BOY TOLD FATHER "GET ME OUT OF HERE"

Justice Tay added that the boy had told his father "get me out of here" in French over the phone.

"If your child suddenly calls you in the middle of the night, your reaction would be - why don't you please try to sleep, but if your child says 'please get me out of here', your attitude changes," he said.

Mr Thuraisingam claimed that "something happened" when the victim was in the car with his father, and that the father had shouted at the boy.

When questioned by Justice Woo on why the line of questioning had not been pursued during cross-examination of the victim during the trial, Mr Thuraisingam said it was because the victim took the witness stand before his father, so the significance of the rugby game was raised only later.

Mr Thuraisingam also argued that the boy was inconsistent in describing how he was molested, whether outside his shorts or with them pulled down, and the position he was sleeping in.

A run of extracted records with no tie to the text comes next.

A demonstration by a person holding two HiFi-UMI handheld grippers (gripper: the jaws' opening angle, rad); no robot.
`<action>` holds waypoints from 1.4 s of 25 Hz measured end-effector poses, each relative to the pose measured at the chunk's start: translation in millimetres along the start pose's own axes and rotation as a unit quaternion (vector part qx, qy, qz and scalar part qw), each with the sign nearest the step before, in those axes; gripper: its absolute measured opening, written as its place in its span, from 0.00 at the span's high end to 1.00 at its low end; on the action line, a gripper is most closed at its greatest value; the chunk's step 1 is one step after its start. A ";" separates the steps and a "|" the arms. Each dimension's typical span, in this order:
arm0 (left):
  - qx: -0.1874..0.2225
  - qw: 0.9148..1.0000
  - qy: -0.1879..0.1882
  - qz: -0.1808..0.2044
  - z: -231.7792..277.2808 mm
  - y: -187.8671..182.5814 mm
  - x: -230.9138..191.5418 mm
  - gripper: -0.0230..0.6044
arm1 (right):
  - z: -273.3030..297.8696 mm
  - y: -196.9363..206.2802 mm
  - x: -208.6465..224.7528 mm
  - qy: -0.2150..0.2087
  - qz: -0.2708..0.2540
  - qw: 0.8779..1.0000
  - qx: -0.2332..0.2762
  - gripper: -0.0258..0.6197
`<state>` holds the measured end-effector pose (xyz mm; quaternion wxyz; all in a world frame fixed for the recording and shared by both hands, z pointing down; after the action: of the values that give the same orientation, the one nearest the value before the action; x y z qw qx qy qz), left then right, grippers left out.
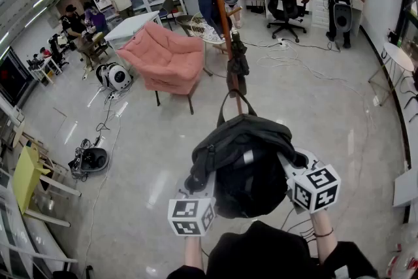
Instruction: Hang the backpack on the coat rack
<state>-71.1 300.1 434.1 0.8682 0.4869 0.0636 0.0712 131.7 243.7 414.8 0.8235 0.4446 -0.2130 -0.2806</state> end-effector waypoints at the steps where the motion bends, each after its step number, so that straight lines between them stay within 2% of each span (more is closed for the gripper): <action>1: -0.001 1.000 0.000 0.000 -0.4 0.5 0.8 0.74 | -1.0 0.7 -0.1 0.000 0.000 1.000 -0.001 0.90; 9: -0.007 1.000 -0.003 -0.002 -1.7 -0.6 2.6 0.74 | -3.8 0.6 0.2 -0.003 0.006 1.000 -0.005 0.90; 25: -0.027 0.999 -0.027 -0.024 27.7 -3.2 6.9 0.74 | 20.7 -10.4 30.9 -0.046 0.025 0.999 -0.010 0.90; 35: -0.054 0.998 -0.022 -0.029 85.5 -12.8 -20.6 0.74 | 78.3 -21.1 59.3 -0.044 0.046 0.997 -0.034 0.90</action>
<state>-75.2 218.2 468.3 0.8962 0.4386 0.0552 0.0383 123.5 147.7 443.1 0.8399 0.3937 -0.2594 -0.2690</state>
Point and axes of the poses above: the fingertips, and each gripper's own axes: z forward along the fingers, x to its right, y out of its underside, the point moved 1 cm from there along -z, backward along the fingers, and after that the axes turned 15 degrees about -x, right-handed, at the moved point
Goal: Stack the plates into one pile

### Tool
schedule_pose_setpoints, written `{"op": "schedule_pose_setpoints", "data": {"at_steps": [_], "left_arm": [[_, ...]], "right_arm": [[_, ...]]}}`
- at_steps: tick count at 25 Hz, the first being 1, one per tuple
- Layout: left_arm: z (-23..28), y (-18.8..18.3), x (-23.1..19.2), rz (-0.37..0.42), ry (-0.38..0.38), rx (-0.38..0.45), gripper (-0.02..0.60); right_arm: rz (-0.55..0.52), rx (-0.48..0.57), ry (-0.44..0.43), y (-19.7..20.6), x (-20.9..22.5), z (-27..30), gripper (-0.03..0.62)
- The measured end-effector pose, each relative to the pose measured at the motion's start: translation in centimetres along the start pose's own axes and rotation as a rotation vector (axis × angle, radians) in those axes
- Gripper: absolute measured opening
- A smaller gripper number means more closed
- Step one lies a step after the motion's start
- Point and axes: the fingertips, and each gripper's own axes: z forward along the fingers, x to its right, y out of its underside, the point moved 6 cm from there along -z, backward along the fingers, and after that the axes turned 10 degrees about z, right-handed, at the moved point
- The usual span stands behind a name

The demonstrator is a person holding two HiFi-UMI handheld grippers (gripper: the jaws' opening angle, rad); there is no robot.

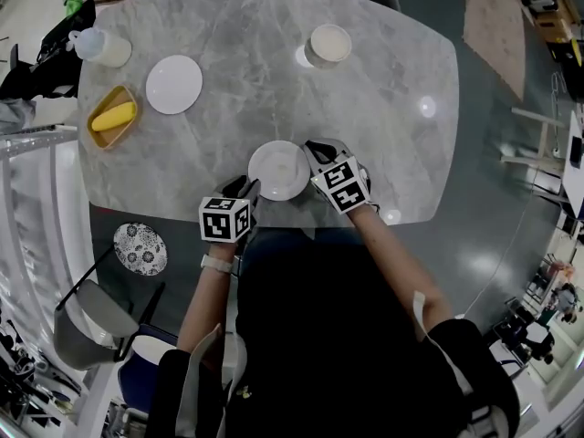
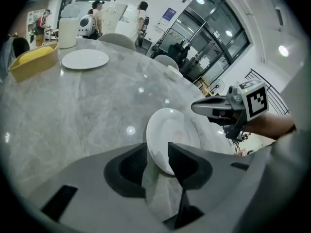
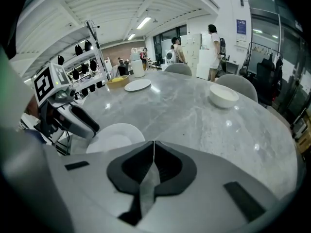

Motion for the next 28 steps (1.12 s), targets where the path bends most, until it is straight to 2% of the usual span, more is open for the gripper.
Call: {"op": "schedule_pose_setpoints", "data": {"at_steps": [7, 14, 18, 24, 28], "left_arm": [[-1.5, -0.4, -2.8, -0.023, -0.023, 0.034, 0.129], [-2.6, -1.5, -6.9, -0.032, -0.098, 0.062, 0.127], [-3.0, -2.5, -9.5, -0.065, -0.143, 0.079, 0.124], [-4.0, -4.4, -13.1, -0.084, -0.213, 0.112, 0.088], [-5.1, -5.2, -15.5, -0.088, -0.280, 0.137, 0.030]], "right_arm": [[-0.017, 0.001, -0.008, -1.7, -0.7, 1.0, 0.018], [0.015, 0.040, -0.057, -5.9, -1.4, 2.6, 0.018], [0.035, 0.061, -0.089, -8.4, -2.1, 3.9, 0.018], [0.047, 0.067, -0.139, -11.5, -3.6, 6.2, 0.018], [0.060, 0.064, -0.184, -12.9, -4.9, 8.1, 0.018]]}}
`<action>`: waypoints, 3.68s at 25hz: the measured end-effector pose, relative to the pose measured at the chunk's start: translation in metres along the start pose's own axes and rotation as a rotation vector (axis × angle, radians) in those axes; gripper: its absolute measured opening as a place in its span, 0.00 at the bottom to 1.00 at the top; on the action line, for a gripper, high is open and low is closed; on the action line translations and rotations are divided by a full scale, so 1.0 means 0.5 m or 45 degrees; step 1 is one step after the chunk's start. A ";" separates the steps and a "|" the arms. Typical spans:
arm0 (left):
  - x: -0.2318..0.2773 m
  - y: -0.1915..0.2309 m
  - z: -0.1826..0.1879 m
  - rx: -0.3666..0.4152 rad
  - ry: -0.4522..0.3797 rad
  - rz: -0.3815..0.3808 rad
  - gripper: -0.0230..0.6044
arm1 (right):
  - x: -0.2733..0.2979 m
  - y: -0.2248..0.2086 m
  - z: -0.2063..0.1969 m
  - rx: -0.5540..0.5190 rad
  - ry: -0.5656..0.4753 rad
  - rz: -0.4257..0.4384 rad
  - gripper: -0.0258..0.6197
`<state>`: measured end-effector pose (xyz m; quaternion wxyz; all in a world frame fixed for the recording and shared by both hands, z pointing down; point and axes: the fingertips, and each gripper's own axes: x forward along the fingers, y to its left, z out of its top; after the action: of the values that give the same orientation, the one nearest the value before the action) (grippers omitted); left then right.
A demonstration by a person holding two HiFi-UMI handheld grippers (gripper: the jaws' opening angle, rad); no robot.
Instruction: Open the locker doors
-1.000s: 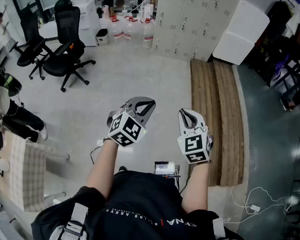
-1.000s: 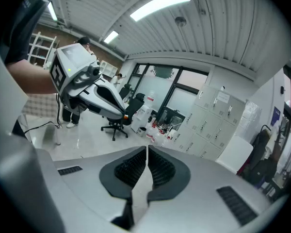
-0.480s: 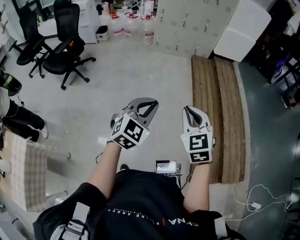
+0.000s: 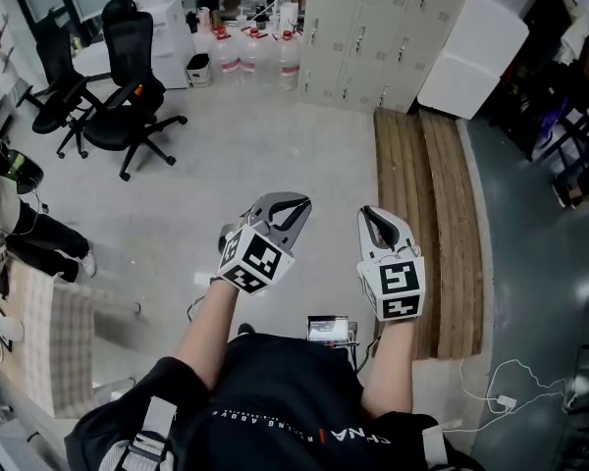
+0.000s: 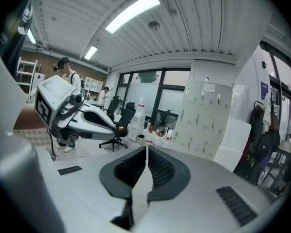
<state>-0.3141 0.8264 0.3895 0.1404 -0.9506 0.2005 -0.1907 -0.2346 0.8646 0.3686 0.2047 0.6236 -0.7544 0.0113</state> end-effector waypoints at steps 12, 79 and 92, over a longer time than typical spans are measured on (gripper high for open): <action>0.049 -0.055 0.024 -0.032 0.011 0.043 0.07 | -0.033 -0.048 -0.052 0.019 0.000 0.032 0.10; 1.229 1.053 -0.067 -0.177 0.093 0.050 0.07 | 1.335 -0.966 0.081 0.060 0.064 0.134 0.10; 1.407 1.390 -0.060 -0.728 -0.419 -0.129 0.07 | 1.644 -1.074 0.106 0.051 0.113 0.068 0.10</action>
<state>0.0412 -0.0967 0.3929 -0.1111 -0.9784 0.1731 0.0228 0.1435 -0.0388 0.4574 0.2252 0.6059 -0.7607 0.0595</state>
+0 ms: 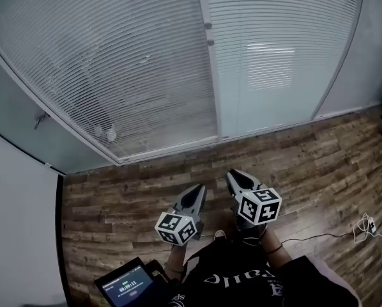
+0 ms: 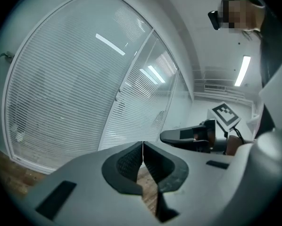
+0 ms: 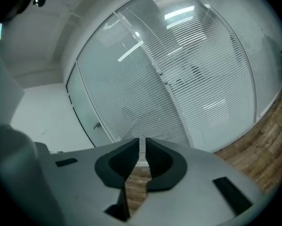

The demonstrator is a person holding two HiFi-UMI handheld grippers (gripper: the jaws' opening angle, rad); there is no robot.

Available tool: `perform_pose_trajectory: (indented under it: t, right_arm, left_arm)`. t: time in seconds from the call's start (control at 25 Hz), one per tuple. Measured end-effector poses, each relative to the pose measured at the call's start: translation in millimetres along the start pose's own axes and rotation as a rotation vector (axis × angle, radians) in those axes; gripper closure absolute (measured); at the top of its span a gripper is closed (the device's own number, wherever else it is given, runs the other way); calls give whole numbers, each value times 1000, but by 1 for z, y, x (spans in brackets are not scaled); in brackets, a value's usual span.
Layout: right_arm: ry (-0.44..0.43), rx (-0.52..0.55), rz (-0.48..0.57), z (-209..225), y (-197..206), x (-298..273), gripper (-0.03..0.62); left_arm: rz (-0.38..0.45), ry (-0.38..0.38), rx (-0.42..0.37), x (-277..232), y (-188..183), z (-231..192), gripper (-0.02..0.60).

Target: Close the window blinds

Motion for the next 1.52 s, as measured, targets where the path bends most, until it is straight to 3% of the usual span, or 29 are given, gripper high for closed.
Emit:
perform_pose_trajectory:
  t: [0.4,0.64,0.96,1.2,1.52]
  right_arm:
    - [55,20,13,-13,20,82,540]
    - [32,30,20,0,28,153,540]
    - [-19,60,-21,11,56,248,540]
    - [-63,64,-34,14,65,277,540]
    - [-108,102,-36,7,83,314,540]
  left_arm:
    - [58,48,28,23,7,53,577]
    - [74,49,29,31,28,128,577]
    - [81,-5,27,78,76,233,577]
    - [61,-60,15,94,94,263,577]
    - [57,-79,11,115,113,297,577]
Point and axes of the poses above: the fingertips, and each gripper's own axes: x backward along the fingers, z to its right, y out of its underside, the point moved 9 cm from there along x, backward along the fingers, and after that the axes turned 4 degrees about -y, right-handed, at the moved point
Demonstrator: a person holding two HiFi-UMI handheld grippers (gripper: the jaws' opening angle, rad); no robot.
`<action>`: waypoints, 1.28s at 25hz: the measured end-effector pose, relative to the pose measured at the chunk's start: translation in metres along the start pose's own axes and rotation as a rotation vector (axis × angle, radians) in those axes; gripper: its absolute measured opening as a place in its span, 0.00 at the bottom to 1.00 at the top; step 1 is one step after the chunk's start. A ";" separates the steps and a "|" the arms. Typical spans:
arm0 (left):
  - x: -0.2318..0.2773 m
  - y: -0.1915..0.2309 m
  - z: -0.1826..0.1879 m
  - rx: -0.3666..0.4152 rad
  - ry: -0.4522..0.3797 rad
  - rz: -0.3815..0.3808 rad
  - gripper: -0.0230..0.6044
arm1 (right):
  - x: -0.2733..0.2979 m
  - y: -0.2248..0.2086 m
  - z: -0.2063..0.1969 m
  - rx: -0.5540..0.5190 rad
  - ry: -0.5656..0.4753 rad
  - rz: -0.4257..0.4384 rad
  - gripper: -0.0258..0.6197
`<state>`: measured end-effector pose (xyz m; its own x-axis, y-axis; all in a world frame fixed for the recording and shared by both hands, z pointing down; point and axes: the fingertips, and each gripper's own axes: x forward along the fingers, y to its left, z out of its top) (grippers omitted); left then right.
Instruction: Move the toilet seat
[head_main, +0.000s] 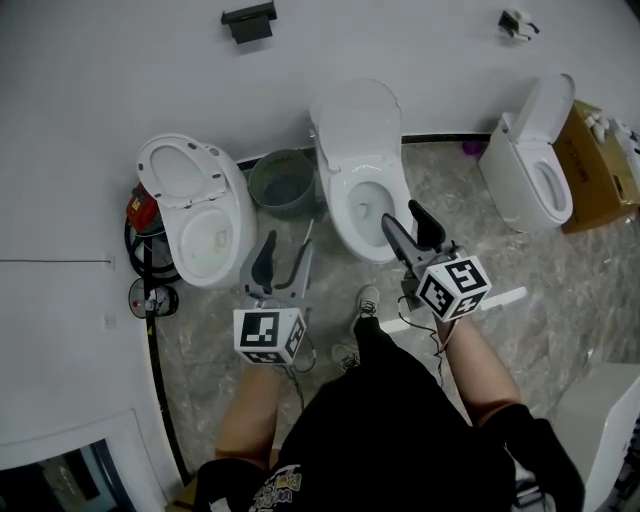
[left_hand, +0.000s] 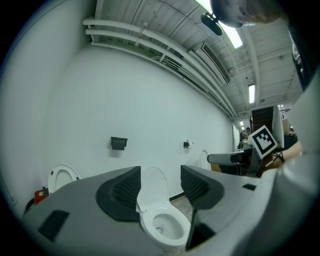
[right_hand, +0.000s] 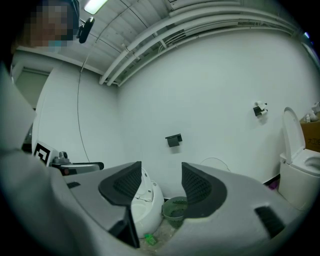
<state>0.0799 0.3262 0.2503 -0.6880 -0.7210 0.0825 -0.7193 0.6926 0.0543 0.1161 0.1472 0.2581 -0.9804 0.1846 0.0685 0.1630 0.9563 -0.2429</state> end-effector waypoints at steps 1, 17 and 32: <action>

Justice Chong said: "What I find puzzling and troubling is - a boy can lie. But it's the gravity and nature of this lie. He could say: I had a quarrel with the appellant's son. I had a disagreement. But why come up with something so outrageous? It is an outrageous lie."

He said the boy had no history of "anything unpleasant" with the appellant, and instead had enjoyed playing at his house with Nerf guns and enjoyed going to his home.

"He had every disincentive," said the judge. 

COURT DISMISSES APPEAL UNANIMOUSLY

After deliberating for 20 minutes, the judges dismissed the appeals unanimously, without requiring the prosecution to speak.

"Central to the appellant’s case in this appeal is that the complainant lied to placate his father who was purportedly annoyed at having to fetch his son at close to midnight," said Justice Tay.

He said the boy was nine at the time, and it had not been shown that he had a propensity for telling lies, had a wild imagination or sexual fantasies.

The night of the incident had come at the end of two days of fun for him and his friends, said the judge, along with a zombie run and a Halloween party.

The boy had a good time during the party and collected the most candy, and it was not his first sleepover at the home.

"He had no conceivable motive or reason to accuse the appellant of wrongful behaviour. Indeed he had every disincentive not to do so," said the judge.

He added that the boy's abrupt decision to go home was "very telling", and that he was scared not because he had told a terrible lie to his father about the appellant, but that he was "genuinely afraid after experiencing the terrible things" done to him in the bedroom.

They upheld the trial judge's decision and dismissed the appeal against conviction. They also dismissed the application to run the sentence of 12 strokes' of the cane for two charges concurrently instead of consecutively, as they were the mandatory minimum.

The offender was given 15 minutes after the hearing to speak to his family, who attended the hearing.